Here, I could trace Davey Day Trader to the many crypto YouTube celebrities who share their technical insights and their trading strategies. These types of YouTube stars have long existed for the stock market as well. The difference with Davey – and the similarity he bears to his crypto counterparts – lies more in tone than medium. Davey Day Trader’s very logo shows him as a football star end-running an angry group of boomer bankers. It is this anti-banker, anti-establishment attitude, branding and marketing that Davey and his followers most notably share with crypto.

WSB and Davey Day Trader are only two of several phenomena around this market that can be pattern-matched to earlier practices in cryptocurrency communities. Three years ago, during the height of the crypto bull market, the narrative of the gamification of trading emerged. Coinbase, Bitmex, Poloniex, Binance and others came under some fire for mis-incentivizing and insufficiently educating users. That foreshadowed the criticism Robinhood has faced more recently about incentives and education.

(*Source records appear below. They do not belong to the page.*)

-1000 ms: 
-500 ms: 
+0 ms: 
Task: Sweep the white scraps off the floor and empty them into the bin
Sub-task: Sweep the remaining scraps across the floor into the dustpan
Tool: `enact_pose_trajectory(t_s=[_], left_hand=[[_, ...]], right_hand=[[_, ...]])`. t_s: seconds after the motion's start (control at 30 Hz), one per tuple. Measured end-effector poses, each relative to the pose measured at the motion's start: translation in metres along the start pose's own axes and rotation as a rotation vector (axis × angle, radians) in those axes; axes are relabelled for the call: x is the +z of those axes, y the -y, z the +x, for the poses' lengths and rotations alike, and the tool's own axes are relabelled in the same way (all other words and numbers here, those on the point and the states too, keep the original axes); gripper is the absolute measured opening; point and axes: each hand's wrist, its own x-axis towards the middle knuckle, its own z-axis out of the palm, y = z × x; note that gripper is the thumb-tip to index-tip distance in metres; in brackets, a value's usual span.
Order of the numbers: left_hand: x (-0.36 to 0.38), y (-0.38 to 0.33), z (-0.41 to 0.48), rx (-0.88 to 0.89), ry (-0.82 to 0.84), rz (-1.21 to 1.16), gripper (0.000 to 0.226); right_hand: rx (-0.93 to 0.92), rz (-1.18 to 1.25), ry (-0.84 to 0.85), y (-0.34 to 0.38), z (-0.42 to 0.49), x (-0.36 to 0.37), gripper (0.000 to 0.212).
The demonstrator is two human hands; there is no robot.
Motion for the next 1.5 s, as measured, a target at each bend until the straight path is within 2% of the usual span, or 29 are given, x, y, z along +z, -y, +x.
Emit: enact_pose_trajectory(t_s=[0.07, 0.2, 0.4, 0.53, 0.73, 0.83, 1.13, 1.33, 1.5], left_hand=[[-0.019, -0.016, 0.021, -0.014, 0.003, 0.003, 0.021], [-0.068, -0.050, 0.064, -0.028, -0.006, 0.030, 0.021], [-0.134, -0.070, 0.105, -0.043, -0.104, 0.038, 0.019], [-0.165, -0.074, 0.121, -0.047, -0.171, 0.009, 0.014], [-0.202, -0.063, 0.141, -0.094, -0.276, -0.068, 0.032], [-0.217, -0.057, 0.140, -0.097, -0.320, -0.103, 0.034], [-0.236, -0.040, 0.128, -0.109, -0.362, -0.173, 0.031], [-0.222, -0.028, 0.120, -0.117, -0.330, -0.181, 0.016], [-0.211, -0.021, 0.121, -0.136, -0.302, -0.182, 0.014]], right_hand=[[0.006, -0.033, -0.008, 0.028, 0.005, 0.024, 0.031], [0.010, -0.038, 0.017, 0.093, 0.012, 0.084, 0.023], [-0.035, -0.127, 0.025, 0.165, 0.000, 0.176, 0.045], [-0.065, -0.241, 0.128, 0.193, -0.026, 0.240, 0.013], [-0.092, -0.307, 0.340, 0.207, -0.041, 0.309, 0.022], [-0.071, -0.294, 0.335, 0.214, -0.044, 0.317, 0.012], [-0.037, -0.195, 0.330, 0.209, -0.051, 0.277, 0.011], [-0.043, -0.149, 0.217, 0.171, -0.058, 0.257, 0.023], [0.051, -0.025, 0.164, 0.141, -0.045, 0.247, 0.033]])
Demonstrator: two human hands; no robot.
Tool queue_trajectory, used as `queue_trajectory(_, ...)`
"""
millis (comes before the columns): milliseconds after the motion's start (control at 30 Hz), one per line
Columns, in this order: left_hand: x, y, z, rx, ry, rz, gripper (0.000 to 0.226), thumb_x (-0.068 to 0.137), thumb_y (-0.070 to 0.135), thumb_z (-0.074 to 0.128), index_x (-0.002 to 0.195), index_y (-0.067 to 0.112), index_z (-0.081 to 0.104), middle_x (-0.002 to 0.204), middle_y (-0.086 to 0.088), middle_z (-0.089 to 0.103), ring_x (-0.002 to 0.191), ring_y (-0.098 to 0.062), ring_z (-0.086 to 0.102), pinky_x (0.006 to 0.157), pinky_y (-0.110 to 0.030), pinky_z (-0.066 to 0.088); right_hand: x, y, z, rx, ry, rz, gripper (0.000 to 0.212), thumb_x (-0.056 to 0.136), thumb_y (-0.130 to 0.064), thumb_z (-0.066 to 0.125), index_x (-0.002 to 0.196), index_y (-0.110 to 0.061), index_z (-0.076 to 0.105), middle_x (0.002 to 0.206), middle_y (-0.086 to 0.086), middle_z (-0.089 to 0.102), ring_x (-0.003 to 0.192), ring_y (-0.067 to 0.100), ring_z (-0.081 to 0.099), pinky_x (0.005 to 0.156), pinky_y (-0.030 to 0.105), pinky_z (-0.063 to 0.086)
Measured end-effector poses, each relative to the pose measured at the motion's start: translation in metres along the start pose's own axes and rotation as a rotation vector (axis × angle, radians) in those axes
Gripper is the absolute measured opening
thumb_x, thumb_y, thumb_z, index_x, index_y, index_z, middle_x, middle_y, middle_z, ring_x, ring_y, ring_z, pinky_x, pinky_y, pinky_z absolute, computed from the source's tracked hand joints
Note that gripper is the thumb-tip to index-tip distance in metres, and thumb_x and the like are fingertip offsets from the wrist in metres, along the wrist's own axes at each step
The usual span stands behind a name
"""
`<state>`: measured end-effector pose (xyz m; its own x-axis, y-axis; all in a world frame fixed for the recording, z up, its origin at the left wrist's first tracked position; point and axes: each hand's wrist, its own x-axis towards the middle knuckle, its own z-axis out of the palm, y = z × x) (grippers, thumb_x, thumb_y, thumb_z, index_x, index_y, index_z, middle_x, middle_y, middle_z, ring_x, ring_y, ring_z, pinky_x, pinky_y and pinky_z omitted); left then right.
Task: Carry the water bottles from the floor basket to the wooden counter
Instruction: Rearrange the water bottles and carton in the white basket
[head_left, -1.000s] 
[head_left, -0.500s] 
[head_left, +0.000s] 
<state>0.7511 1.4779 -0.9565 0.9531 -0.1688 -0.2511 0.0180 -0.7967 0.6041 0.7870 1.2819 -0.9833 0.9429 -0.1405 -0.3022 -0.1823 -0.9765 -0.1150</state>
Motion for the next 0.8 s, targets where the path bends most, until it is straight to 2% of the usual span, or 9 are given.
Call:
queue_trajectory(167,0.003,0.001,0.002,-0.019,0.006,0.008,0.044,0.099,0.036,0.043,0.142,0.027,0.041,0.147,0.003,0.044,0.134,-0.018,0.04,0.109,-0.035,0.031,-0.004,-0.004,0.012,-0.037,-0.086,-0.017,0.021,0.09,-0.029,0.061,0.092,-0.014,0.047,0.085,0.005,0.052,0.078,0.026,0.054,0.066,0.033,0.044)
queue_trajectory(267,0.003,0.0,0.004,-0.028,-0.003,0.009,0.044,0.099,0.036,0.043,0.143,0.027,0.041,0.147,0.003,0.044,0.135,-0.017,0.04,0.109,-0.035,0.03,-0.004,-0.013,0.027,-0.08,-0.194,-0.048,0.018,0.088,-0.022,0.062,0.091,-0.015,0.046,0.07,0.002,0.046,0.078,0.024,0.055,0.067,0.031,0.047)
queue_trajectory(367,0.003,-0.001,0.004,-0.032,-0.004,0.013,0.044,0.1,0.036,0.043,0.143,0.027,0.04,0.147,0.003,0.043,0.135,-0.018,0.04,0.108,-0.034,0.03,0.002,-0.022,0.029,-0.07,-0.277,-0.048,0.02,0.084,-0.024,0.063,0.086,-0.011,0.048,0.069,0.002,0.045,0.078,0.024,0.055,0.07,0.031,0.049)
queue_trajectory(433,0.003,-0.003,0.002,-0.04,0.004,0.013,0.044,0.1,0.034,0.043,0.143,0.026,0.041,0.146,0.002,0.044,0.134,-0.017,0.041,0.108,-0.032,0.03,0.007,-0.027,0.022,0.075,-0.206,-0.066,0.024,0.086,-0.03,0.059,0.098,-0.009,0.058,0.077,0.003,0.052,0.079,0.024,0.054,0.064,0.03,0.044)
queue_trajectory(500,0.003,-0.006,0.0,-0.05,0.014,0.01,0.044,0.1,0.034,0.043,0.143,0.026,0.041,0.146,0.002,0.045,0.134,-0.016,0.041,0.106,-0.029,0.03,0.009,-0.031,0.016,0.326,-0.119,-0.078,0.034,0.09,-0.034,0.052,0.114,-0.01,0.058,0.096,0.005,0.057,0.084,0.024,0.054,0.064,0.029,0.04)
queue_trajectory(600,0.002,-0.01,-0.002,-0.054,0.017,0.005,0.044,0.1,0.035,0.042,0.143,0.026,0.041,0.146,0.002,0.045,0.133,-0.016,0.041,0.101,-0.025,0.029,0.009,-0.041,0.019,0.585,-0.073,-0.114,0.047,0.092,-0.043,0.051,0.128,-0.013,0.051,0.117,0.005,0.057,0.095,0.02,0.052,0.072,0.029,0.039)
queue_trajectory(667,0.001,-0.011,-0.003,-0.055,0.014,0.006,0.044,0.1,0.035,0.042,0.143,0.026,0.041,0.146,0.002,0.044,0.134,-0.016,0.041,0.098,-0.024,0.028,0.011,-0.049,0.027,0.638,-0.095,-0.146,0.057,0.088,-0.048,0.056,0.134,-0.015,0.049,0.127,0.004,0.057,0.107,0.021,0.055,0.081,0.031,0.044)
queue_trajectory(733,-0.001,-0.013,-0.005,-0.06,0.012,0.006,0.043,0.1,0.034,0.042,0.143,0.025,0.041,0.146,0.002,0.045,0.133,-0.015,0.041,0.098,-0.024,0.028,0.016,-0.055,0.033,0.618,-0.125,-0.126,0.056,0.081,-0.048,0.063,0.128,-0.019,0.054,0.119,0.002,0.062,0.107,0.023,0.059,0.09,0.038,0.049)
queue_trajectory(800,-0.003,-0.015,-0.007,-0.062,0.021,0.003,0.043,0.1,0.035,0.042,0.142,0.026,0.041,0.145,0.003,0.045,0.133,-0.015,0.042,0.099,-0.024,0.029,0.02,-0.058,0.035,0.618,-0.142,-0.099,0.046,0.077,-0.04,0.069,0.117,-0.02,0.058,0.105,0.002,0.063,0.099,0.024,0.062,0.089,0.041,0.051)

So if the products, culture and behavior of cryptocurrency are a precursor for those of mainstream markets, what is to come? I believe we will see the continued emergence of pseudonymous forums where traders will be judged on their track records (or their memes) as opposed to the prestige of their fund. Financial media of the future might look more like Crypto Twitter, dominated by animal avatars and joke names, than CNBC. 

We may also see the rise of tip jars for trading insights, a regular feature on the landing pages of crypto traders and technicians. Also missing from the retail environment today is a dominant social feature. Poloniex’s trollbox was a beloved feature for traders who enjoyed real-time market banter, bragging and bad-mouthing. More privately, Telegram groups have served crypto traders for years – both in executing trades and also in sharing market insights. I am looking forward to these types of real-time chat experiences coming to mainstream retail trading.

Crypto markets in 2016 and 2017 have in many ways foreshadowed the stock market of today. There is inspiration there, but there are also lessons. Regulation will be an issue for companies building these products as consumer protection takes center stage and scrutiny from policymakers increases. Asymmetry of information, pumps-and-dumps and shameless shilling are, at a minimum, annoyances and, at most, serious ethical concerns that will plague markets as retail activity soars. And, of course, there is perhaps the biggest lesson of all for anyone building in this space: Markets come and go, and when the bull turns to bear some – but not all – users will go with it.